> [Material provided]:
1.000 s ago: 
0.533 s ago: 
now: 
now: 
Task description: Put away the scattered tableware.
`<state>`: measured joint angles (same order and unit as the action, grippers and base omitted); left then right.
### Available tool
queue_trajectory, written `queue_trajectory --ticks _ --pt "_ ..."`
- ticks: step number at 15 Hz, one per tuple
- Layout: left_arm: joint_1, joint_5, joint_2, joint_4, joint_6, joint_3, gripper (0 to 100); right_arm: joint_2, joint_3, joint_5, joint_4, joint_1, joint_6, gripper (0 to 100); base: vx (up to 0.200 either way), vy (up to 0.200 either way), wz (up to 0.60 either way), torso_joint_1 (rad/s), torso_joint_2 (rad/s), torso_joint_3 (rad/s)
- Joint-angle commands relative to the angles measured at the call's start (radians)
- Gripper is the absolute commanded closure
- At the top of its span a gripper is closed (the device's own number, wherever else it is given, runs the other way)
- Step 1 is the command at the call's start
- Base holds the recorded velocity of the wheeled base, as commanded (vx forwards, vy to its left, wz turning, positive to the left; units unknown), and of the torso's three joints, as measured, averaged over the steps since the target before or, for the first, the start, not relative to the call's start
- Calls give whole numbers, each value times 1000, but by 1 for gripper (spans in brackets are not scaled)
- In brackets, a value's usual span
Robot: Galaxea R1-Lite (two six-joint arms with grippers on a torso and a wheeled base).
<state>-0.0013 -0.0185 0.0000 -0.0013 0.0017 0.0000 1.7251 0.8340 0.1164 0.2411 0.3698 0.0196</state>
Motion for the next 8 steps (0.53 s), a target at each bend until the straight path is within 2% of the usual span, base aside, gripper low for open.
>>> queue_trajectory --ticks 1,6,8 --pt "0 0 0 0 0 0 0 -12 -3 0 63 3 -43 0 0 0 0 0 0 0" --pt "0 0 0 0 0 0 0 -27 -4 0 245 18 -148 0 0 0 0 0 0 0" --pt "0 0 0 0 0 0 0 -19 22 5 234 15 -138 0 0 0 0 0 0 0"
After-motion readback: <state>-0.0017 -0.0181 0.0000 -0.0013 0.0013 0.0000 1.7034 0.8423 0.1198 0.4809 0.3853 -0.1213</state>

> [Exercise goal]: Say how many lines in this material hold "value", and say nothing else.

> [Task response]: 2